On the Weak Index Problem for Game Automata

Abstract

Game automata are known to recognise languages arbitrarily high in both the non-deterministic and alternating Rabin–Mostowski index hierarchies. Recently it was shown that for this class both hierarchies are decidable. Here we complete the picture by showing that the weak index hierarchy is decidable as well. We also provide a procedure computing for a game automaton an equivalent weak alternating automaton with the minimal index and a quadratic number of states. As a by-product we obtain that, as for deterministic automata, the weak index and the Borel rank coincide.

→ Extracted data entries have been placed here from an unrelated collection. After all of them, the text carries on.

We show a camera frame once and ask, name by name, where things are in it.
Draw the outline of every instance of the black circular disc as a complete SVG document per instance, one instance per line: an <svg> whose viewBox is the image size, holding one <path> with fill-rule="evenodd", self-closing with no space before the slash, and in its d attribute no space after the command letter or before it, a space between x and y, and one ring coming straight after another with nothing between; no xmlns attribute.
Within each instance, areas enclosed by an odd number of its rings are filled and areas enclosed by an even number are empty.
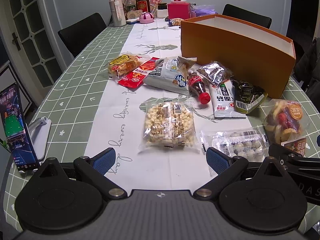
<svg viewBox="0 0 320 240"><path fill-rule="evenodd" d="M15 205L27 229L66 232L93 220L102 208L102 196L84 182L50 179L21 191Z"/></svg>
<svg viewBox="0 0 320 240"><path fill-rule="evenodd" d="M275 176L235 182L221 192L219 202L233 223L256 232L293 229L307 210L306 198L299 188Z"/></svg>

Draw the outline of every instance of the orange box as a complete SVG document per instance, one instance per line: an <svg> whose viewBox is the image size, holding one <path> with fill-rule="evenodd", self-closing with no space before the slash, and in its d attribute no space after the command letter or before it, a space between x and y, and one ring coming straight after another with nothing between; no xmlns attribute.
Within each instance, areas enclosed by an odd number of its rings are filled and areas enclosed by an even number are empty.
<svg viewBox="0 0 320 240"><path fill-rule="evenodd" d="M200 65L221 62L236 79L262 87L271 98L281 97L296 60L286 36L218 14L181 22L181 52Z"/></svg>

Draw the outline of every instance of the water bottle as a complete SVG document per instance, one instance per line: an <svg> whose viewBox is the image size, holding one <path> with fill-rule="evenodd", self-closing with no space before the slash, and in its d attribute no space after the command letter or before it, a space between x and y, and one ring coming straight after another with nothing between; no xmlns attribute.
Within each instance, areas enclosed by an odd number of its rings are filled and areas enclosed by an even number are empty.
<svg viewBox="0 0 320 240"><path fill-rule="evenodd" d="M126 25L122 0L109 0L114 27Z"/></svg>

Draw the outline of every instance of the green snack package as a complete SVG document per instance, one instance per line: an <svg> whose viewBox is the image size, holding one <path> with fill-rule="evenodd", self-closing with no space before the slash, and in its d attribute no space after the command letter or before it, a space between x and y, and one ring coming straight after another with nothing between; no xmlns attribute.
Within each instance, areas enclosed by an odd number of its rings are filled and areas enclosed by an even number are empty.
<svg viewBox="0 0 320 240"><path fill-rule="evenodd" d="M259 106L268 96L264 89L246 81L232 80L235 87L235 110L248 114Z"/></svg>

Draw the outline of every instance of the smartphone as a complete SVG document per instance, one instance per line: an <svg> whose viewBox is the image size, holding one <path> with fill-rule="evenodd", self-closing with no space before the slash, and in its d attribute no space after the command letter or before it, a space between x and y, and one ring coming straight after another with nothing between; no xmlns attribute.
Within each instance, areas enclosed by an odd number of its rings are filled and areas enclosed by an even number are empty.
<svg viewBox="0 0 320 240"><path fill-rule="evenodd" d="M20 173L39 167L39 161L24 120L19 87L16 83L0 93L0 114L4 133Z"/></svg>

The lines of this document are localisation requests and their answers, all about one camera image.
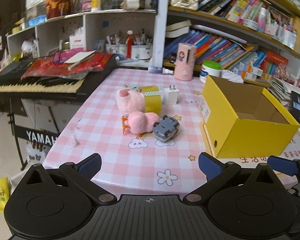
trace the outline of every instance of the white notepad
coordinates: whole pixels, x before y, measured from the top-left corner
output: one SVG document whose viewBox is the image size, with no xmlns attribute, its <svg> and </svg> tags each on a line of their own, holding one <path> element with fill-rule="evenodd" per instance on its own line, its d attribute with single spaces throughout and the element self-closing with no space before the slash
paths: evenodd
<svg viewBox="0 0 300 240">
<path fill-rule="evenodd" d="M 65 63 L 66 64 L 77 63 L 77 62 L 82 61 L 85 58 L 89 57 L 94 52 L 95 52 L 95 50 L 94 51 L 89 51 L 89 52 L 78 52 L 77 54 L 75 54 L 74 56 L 72 56 L 70 59 L 68 59 Z"/>
</svg>

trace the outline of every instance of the floor
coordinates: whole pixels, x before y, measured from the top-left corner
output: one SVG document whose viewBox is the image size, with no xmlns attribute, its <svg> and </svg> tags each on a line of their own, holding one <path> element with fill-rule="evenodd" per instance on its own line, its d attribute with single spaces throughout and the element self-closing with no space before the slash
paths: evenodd
<svg viewBox="0 0 300 240">
<path fill-rule="evenodd" d="M 9 179 L 20 172 L 21 163 L 8 121 L 7 115 L 3 114 L 0 118 L 0 178 L 8 177 Z M 16 124 L 31 127 L 31 122 L 26 117 L 16 116 Z M 26 156 L 26 141 L 20 139 L 19 142 L 21 151 Z M 0 240 L 8 240 L 10 237 L 11 233 L 3 213 L 0 213 Z"/>
</svg>

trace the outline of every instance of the red tassel figurine
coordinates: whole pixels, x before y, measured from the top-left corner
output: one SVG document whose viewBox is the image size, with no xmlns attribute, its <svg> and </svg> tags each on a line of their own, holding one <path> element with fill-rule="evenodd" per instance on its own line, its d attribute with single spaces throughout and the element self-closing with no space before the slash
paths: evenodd
<svg viewBox="0 0 300 240">
<path fill-rule="evenodd" d="M 132 50 L 132 30 L 128 31 L 128 37 L 127 37 L 127 41 L 126 41 L 126 45 L 127 45 L 127 58 L 131 58 L 131 50 Z"/>
</svg>

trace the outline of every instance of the yellow box
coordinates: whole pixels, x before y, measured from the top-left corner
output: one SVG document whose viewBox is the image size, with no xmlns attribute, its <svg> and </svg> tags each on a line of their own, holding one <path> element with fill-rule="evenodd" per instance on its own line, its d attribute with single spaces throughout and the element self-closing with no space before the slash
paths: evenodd
<svg viewBox="0 0 300 240">
<path fill-rule="evenodd" d="M 215 157 L 278 156 L 299 128 L 265 88 L 207 76 L 202 95 Z"/>
</svg>

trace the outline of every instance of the blue gripper pad
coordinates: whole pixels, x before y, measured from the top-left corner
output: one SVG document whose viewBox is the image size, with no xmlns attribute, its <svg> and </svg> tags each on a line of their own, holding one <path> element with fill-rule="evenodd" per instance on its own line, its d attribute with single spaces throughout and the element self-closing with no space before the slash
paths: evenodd
<svg viewBox="0 0 300 240">
<path fill-rule="evenodd" d="M 204 154 L 199 155 L 198 163 L 200 171 L 207 176 L 207 180 L 213 179 L 222 172 L 222 167 Z"/>
<path fill-rule="evenodd" d="M 101 170 L 101 156 L 93 154 L 89 158 L 77 164 L 77 171 L 88 180 L 91 180 Z"/>
<path fill-rule="evenodd" d="M 299 173 L 297 164 L 292 160 L 270 156 L 267 163 L 274 171 L 278 171 L 289 176 L 294 176 Z"/>
</svg>

The authors have been supported by Foundation for Polish Science grant Homing Plus no. 2012-5/1.

Appendices

A Upper Bounds

Lemma 3

If \(\mathrm {wclass}(\mathcal {A}, q)\le \mathbf{{RM}}^{w}(i,j)\), one can construct effectively a weak alternating automaton of index \((i,j)\) with \(\mathcal {O} (|Q^\mathcal {A} |^2)\) states, recognising \(L(\mathcal {A}, q)\).

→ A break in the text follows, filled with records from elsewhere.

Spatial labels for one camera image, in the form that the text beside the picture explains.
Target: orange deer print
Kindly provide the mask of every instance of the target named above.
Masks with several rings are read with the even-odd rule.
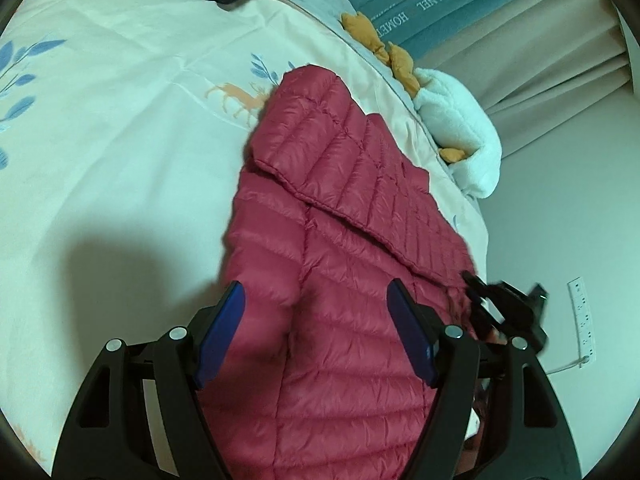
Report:
[[[236,112],[234,113],[234,117],[238,118],[240,112],[242,110],[245,110],[247,112],[246,124],[248,126],[249,119],[251,117],[257,118],[258,113],[254,113],[254,110],[260,110],[267,102],[270,95],[270,92],[265,91],[265,89],[261,86],[256,86],[253,83],[249,83],[249,85],[256,92],[257,95],[255,97],[245,92],[238,86],[232,85],[231,83],[224,83],[223,85],[214,86],[213,88],[209,89],[209,91],[207,91],[204,97],[205,99],[207,99],[211,92],[213,92],[214,90],[220,90],[223,93],[222,109],[225,113],[228,113],[228,111],[226,110],[226,100],[228,100],[229,98],[235,99],[240,105],[240,108],[236,110]]]

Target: plush toy
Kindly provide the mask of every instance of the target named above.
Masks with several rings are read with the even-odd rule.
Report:
[[[467,155],[462,150],[457,148],[440,148],[440,156],[447,164],[453,164],[465,160]]]
[[[389,42],[389,59],[394,77],[413,99],[420,89],[420,83],[414,76],[414,60],[402,47]]]
[[[378,33],[369,19],[361,12],[355,16],[344,12],[340,17],[342,28],[351,37],[367,47],[385,65],[389,66],[389,54],[385,50],[385,44],[380,41]]]

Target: power strip
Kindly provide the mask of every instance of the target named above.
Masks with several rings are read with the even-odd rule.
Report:
[[[574,304],[575,325],[578,331],[578,351],[580,359],[586,362],[580,364],[580,368],[596,361],[596,341],[591,319],[591,308],[587,300],[587,290],[582,278],[576,278],[567,284],[569,295]]]

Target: bed
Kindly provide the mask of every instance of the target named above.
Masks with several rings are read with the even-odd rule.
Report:
[[[494,123],[503,156],[631,79],[611,0],[351,1],[370,18],[397,4],[373,19],[382,39],[404,46],[416,66],[462,81]]]
[[[20,5],[0,38],[0,406],[45,471],[105,341],[154,340],[217,300],[244,147],[295,67],[332,70],[382,115],[486,275],[476,205],[390,71],[337,25],[348,7]]]

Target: silver screw
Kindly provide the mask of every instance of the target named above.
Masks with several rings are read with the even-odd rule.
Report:
[[[462,329],[458,325],[447,325],[444,333],[452,339],[460,339],[463,334]]]
[[[120,339],[111,339],[110,341],[107,341],[106,349],[109,352],[115,352],[116,350],[119,350],[121,346],[122,341],[120,341]]]
[[[523,337],[516,336],[511,340],[511,344],[518,350],[526,350],[529,344]]]
[[[175,328],[172,328],[171,332],[169,332],[169,337],[174,341],[178,341],[184,338],[184,336],[186,335],[187,335],[187,329],[183,326],[177,326]]]

The algorithm never returns \(\mathbf {\Pi }^{w}_{0} = \mathbf{{RM}}^{w}(0,0)\) nor \(\mathbf {\Sigma }^{w}_{0} =\mathbf{{RM}}^{w}(1,1)\), so the lowest \((i, j)\) to consider are (0, 1) and (1, 2). Assume \((i, j)=(0,1)\). Examining the algorithm we see that this happens only if no rejecting loop is reachable from state q. Since automaton \(\mathcal {A} \) is priority-reduced, it means that \(\mathcal {A} \) uses only priority 0. Hence, it is already a (0, 1) weak automaton (not (0, 0), because of possible \(\bot \) transitions). For \((i, j)=(1,2)\) the argument is entirely analogous.

For higher indices we consider three cases, leading to three different constructions of weak alternating automata recognising \(L(\mathcal {A},q)\).

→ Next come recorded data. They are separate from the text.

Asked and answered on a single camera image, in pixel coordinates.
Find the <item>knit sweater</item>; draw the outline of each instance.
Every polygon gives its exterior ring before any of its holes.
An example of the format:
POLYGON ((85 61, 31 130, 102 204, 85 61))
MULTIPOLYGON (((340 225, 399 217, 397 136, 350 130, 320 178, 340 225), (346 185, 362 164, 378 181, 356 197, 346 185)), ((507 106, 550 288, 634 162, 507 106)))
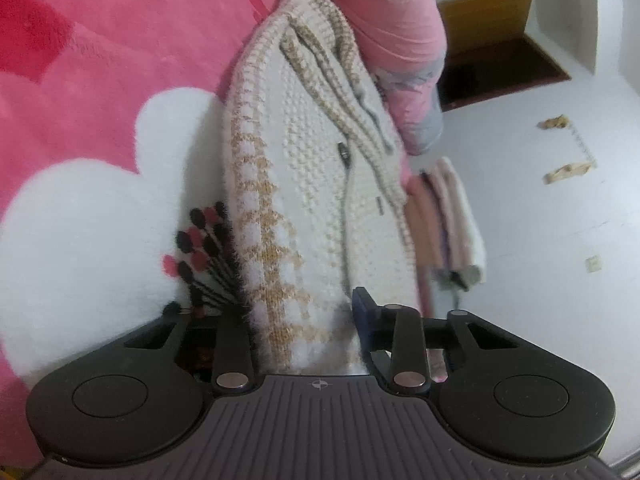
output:
POLYGON ((282 0, 239 61, 225 185, 263 371, 359 374, 351 291, 416 307, 400 141, 329 0, 282 0))

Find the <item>crosshair logo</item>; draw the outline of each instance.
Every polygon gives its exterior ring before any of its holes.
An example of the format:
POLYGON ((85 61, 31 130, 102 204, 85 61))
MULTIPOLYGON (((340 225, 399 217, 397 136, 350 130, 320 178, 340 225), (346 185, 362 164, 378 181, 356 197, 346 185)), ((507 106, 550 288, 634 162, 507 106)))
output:
POLYGON ((327 386, 331 386, 327 381, 323 381, 322 379, 316 379, 315 381, 313 381, 311 383, 311 385, 314 388, 317 388, 318 390, 322 390, 323 388, 326 388, 327 386))

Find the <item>pink fleece blanket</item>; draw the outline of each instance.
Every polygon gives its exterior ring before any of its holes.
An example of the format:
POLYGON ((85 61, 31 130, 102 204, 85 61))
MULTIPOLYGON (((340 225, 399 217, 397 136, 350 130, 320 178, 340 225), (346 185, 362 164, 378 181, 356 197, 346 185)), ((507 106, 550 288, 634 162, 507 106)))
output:
POLYGON ((0 463, 30 386, 154 318, 222 190, 230 70, 277 0, 0 0, 0 463))

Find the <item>fabric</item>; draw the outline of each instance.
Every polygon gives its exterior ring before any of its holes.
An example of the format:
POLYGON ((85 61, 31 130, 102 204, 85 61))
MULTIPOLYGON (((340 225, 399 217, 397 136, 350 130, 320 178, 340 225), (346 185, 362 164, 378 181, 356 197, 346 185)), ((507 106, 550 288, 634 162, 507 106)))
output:
POLYGON ((410 155, 442 132, 436 90, 447 41, 435 0, 333 0, 354 28, 410 155))
POLYGON ((233 65, 278 0, 0 0, 0 464, 47 371, 157 316, 223 194, 233 65))
POLYGON ((401 153, 337 7, 282 0, 238 64, 225 121, 229 218, 265 371, 363 373, 356 286, 417 307, 401 153))
POLYGON ((402 184, 402 188, 404 188, 404 190, 407 189, 409 181, 413 175, 411 167, 409 166, 409 158, 407 157, 406 152, 403 151, 402 159, 400 161, 400 184, 402 184))
POLYGON ((446 316, 456 308, 450 282, 449 237, 440 201, 426 174, 412 176, 404 209, 415 245, 416 277, 423 317, 446 316))
POLYGON ((450 270, 466 288, 486 279, 486 251, 465 187, 447 157, 440 158, 429 172, 436 189, 449 240, 450 270))

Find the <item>pink cloth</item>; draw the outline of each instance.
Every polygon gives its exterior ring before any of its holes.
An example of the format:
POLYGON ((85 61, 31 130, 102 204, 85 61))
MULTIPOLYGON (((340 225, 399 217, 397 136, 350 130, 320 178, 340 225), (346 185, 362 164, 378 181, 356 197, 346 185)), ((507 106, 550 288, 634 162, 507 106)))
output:
POLYGON ((159 315, 222 187, 229 76, 278 0, 0 0, 0 464, 47 370, 159 315))
POLYGON ((369 64, 390 72, 414 72, 446 49, 435 0, 333 1, 350 21, 369 64))
POLYGON ((404 190, 409 193, 409 182, 413 173, 411 171, 411 167, 409 167, 409 158, 406 156, 406 153, 402 154, 402 158, 400 159, 400 184, 404 187, 404 190))
POLYGON ((442 132, 435 86, 447 39, 436 0, 333 1, 354 29, 407 152, 424 152, 442 132))
POLYGON ((440 205, 421 176, 411 176, 405 189, 409 199, 404 211, 415 246, 420 310, 423 317, 434 317, 435 305, 429 278, 434 272, 446 268, 440 205))

\(\mathcal {B} \) has no \(\forall \) -branching transitions, \((i,j)=(1,j)\), \(j\ge 3\). In an initial part of the weak automaton recognising \(L(\mathcal {A},q)\) the players declare whether during the play on a given tree they would leave component \(\mathcal {B} \) or not. Since \(\mathcal {B} \) has no \(\forall \)-branching transitions, as long as the play stays in \(\mathcal {B} \), each choice of \(\forall \) amounts to leaving \(\mathcal {B} \) or staying in \(\mathcal {B} \). Hence, each strategy of \(\exists \) admits exactly one path staying in \(\mathcal {B} \), finite or infinite. We first let \(\exists \) declare \(l_\exists \in \{\textit{leave},\textit{stay}\}\): \(\textit{leave}\) means that the path is finite, \(\textit{stay}\) means that it is infinite.

• If \(l_\exists =\textit{leave}\), we move to a copy of \(\mathcal {B} \) with all the priorities set to 1. By Eq. (2), for every exit f of \(\mathcal {B} \) we have \(\mathrm {wclass}(\mathcal {A},f)\le \mathbf{{RM}}^{w}(1,j)\). Therefore, we can compose this copy of \(\mathcal {B} \) with all the automata for \(L(\mathcal {A}, f)\) to obtain an automaton of index \((1,j)\), and we are done.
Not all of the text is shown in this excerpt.